I said, "Different sector count may indicate if the device is faulty or not." THIS MEANS EXACTLY WHAT YOU SAID LATER - "Anything that changes a sector apart from the operating system is a failure."

Wear-levelling WILL PRODUCE THE SAME SECTOR COUNT and the spare ones will be hidden/reserved.
The controller presents you with the virtual sectors and virtual blocks and you cannot get past this with the ordinary forensic tools. The block may consist of different physical sectors every time you update the same file.
I don't want to waste my time explaining about sectors and Wear-levelling BLOCKS etc. You can find all about them yourself.

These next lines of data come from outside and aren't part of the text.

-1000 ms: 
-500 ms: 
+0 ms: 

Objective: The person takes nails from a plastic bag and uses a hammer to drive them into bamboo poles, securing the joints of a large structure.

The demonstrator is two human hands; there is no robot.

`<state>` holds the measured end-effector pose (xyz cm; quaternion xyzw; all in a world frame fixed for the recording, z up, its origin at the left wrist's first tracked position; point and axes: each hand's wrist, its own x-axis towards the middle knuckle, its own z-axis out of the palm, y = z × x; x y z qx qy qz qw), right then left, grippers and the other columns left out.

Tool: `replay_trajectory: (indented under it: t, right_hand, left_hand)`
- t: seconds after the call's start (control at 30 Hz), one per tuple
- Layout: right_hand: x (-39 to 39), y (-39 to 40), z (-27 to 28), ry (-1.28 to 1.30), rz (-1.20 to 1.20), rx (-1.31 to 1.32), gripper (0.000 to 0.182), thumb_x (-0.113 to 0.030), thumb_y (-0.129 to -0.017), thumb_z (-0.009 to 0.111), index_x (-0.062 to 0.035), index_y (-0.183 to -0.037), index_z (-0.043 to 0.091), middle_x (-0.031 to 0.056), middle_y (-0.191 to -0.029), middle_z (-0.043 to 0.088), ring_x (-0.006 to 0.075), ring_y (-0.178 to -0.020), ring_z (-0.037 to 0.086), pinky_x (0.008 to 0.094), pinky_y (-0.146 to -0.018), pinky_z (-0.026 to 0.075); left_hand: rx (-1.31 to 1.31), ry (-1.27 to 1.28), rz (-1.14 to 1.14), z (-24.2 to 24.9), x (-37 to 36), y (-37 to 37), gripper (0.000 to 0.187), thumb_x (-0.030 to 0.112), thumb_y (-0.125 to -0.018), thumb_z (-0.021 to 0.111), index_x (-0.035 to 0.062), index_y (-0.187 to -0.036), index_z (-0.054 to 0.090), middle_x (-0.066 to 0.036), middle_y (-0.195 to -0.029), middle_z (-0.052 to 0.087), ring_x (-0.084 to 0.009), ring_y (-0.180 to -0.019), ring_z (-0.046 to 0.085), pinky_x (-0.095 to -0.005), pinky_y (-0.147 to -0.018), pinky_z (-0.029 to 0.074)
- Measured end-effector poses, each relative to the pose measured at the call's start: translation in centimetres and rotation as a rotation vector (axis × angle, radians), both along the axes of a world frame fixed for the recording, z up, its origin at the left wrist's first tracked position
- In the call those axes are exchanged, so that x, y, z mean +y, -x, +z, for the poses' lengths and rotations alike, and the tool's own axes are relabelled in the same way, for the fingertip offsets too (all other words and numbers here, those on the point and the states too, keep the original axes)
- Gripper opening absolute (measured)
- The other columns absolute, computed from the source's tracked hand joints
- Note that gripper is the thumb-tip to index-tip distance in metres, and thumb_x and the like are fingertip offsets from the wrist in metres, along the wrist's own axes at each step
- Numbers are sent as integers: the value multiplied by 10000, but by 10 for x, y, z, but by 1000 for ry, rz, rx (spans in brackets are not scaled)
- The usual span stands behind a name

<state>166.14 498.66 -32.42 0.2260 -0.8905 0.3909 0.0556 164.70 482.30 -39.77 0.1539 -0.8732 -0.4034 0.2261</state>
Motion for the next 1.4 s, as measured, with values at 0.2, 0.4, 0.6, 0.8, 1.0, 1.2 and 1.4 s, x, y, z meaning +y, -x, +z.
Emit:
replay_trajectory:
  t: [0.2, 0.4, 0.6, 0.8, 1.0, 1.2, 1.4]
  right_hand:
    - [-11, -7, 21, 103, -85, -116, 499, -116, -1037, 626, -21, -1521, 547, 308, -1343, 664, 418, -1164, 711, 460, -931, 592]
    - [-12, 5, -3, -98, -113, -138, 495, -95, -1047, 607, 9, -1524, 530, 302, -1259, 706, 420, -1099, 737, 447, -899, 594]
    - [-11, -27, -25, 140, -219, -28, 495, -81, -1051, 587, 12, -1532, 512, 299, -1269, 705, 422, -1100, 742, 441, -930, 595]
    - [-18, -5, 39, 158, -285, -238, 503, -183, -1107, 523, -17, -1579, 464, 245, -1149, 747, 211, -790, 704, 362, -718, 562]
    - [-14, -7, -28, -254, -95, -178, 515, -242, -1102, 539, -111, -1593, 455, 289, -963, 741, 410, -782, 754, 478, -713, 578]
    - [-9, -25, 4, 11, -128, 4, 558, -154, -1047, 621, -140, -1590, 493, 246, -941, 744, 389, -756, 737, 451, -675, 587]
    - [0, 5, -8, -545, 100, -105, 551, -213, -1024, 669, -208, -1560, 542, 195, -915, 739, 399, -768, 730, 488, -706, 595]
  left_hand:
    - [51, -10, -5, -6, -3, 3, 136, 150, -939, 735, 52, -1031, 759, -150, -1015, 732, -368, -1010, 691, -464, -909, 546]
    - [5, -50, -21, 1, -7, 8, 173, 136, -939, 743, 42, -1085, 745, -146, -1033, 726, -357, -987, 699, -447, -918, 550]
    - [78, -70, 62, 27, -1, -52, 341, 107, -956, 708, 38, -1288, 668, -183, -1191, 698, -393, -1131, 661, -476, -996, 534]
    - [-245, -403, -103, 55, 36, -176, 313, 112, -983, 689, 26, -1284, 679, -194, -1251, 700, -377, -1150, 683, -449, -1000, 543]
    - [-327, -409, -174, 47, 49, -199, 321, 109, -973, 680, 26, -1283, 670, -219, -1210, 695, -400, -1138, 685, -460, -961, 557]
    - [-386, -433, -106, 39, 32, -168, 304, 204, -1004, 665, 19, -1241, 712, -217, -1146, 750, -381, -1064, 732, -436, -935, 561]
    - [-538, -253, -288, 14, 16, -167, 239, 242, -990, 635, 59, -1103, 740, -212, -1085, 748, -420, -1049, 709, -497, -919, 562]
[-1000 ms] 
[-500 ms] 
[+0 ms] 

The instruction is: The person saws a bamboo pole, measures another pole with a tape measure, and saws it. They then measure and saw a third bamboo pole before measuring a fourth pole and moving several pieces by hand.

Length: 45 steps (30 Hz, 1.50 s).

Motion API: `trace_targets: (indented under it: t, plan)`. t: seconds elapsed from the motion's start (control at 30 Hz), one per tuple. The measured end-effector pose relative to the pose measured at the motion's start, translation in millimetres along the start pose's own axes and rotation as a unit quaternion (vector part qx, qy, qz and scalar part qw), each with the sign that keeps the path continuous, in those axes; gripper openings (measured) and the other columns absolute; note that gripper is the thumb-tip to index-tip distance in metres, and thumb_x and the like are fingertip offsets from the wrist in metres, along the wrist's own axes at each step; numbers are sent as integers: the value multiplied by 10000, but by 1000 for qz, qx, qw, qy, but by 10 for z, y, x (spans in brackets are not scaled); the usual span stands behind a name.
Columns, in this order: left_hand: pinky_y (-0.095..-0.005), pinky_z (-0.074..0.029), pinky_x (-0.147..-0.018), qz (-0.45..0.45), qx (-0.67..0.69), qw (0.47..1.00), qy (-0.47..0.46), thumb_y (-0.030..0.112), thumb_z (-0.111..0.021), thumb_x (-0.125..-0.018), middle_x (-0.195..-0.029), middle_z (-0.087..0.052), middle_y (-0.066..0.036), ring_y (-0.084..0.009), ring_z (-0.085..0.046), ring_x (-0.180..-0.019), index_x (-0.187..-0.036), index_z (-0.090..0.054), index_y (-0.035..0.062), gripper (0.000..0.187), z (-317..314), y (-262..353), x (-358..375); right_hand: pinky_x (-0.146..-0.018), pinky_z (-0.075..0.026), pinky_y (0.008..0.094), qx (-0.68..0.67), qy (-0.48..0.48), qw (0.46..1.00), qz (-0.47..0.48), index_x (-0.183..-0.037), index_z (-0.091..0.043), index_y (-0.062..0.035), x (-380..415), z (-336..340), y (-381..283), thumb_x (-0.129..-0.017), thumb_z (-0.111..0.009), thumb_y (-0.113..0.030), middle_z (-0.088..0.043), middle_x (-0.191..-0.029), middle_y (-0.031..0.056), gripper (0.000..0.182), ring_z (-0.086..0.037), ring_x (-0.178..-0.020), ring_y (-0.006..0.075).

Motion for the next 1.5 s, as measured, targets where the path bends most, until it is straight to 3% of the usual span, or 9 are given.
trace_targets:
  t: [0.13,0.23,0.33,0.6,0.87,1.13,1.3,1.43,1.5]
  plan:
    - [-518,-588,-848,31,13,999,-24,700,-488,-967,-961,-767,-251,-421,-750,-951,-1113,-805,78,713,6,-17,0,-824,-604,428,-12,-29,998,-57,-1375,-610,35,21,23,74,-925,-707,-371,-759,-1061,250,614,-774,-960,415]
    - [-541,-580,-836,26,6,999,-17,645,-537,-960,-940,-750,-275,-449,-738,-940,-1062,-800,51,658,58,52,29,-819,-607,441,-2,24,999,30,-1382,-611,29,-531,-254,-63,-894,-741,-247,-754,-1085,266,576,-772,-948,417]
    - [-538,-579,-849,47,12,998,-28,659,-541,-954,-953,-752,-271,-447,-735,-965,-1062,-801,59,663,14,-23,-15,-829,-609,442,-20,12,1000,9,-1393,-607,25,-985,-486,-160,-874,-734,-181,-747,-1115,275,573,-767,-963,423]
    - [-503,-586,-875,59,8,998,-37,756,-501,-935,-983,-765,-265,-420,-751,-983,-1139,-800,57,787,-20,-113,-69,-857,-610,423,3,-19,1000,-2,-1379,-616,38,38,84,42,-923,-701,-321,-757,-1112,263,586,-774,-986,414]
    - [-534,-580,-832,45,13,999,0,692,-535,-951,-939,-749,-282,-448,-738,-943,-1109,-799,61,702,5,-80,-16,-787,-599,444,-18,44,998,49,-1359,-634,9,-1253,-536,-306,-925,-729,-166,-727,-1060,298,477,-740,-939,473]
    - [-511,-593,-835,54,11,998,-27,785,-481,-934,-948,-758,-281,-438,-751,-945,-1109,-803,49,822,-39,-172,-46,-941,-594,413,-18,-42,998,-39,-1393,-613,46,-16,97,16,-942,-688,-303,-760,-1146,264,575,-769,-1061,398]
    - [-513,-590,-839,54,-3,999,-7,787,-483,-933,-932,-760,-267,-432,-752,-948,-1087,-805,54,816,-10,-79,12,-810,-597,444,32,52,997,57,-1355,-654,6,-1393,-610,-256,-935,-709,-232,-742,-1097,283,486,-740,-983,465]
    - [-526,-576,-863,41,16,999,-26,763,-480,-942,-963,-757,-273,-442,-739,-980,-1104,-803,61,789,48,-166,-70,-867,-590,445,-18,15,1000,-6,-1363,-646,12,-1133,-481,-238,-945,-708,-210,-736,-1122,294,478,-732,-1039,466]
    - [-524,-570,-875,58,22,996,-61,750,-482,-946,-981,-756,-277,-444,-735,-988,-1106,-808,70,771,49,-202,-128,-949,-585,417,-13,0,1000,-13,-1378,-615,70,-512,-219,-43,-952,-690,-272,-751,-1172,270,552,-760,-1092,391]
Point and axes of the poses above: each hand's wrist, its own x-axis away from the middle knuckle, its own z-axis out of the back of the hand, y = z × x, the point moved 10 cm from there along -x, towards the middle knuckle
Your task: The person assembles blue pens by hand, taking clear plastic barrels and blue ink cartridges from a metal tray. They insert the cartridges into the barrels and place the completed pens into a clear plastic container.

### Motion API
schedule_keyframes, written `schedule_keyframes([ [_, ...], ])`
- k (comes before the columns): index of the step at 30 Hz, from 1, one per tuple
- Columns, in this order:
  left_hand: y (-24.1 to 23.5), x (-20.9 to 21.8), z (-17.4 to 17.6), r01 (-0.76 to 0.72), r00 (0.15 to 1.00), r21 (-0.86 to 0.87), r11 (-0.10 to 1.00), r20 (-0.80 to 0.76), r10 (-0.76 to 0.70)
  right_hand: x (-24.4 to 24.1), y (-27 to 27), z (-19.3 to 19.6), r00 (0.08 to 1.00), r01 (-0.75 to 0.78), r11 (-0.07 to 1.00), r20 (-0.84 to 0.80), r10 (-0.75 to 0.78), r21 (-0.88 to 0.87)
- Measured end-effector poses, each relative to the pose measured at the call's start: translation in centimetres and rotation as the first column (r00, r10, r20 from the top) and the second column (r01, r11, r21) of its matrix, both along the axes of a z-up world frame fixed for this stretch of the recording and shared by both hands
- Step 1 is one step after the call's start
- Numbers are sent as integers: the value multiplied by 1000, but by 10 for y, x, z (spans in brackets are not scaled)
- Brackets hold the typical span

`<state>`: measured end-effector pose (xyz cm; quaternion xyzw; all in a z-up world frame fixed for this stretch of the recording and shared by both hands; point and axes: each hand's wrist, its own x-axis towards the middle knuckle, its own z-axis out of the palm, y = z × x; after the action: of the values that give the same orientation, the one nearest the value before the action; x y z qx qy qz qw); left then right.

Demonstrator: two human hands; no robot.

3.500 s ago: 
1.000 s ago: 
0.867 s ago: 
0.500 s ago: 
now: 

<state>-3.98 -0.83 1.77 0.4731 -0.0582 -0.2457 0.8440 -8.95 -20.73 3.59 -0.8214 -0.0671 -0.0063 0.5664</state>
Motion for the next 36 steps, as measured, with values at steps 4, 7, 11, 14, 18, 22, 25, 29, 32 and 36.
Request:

Thefuf You seems to be obsessed with "the device knowing about the file system on a drive" issue. The device doesn't care about the file system. The following links is a good starting point for you
http//www.dataio.com/pdf/NAND/MSystems/TrueFFS_Wear_Leveling_Mechanism.pdf
http//www.bz-com.com/info/wearleveling.pdf

sandy771 Having '16 years working at low level with storage media and forensics' certainly enables you to provide your opinion IN THE AREAS YOU HAVE THE EXPERIENCE. It appears that you have no idea about wear-levelling, so I suggest to restrain yourself from providing unsubstantiated opinions which may damage your reputation one day. The beauty of the Internet is that you can find out something new and then go and test/experiment with this newly acquired knowledge. That is exactly what I suggested in my first post and also provided the method to identify the probable cause. To give you some credit I should mention that wear-levelling is a fairly new technique, I believe (don't quote me on that) it has been first implemented around 2003.

For those who keeps their mind open, I would like to say the following

The difference between these three sceptics discussing wear-levelling and me is that I have spend about a month researching the subject. During this month I have read many technical documents, white papers and corresponded with various people to get the answers. I also spent hours examining several troublemaking USB Flash drives, used hardware write blocking devices, software write blocking, Linux and Windows OS. All of that was performed in my own free time (though the problem was work related), and I shared this information with everyone interested. There is no bias or commercial interests involved.

Additionally, unlike these sceptics, I don't just provide my opinion based on the fact that a long time ago I used to work with Punch cards from a Fortran program (that is how old I am). Instead, I suggest the method of identifying the cause of such behaviour. Grab Winhex, md5deep or your other favorite tool and TEST it yourself, don't believe me or anyone else. I mentioned on my blog a couple of devices that exhibit such behaviour, so go get and test them yourself.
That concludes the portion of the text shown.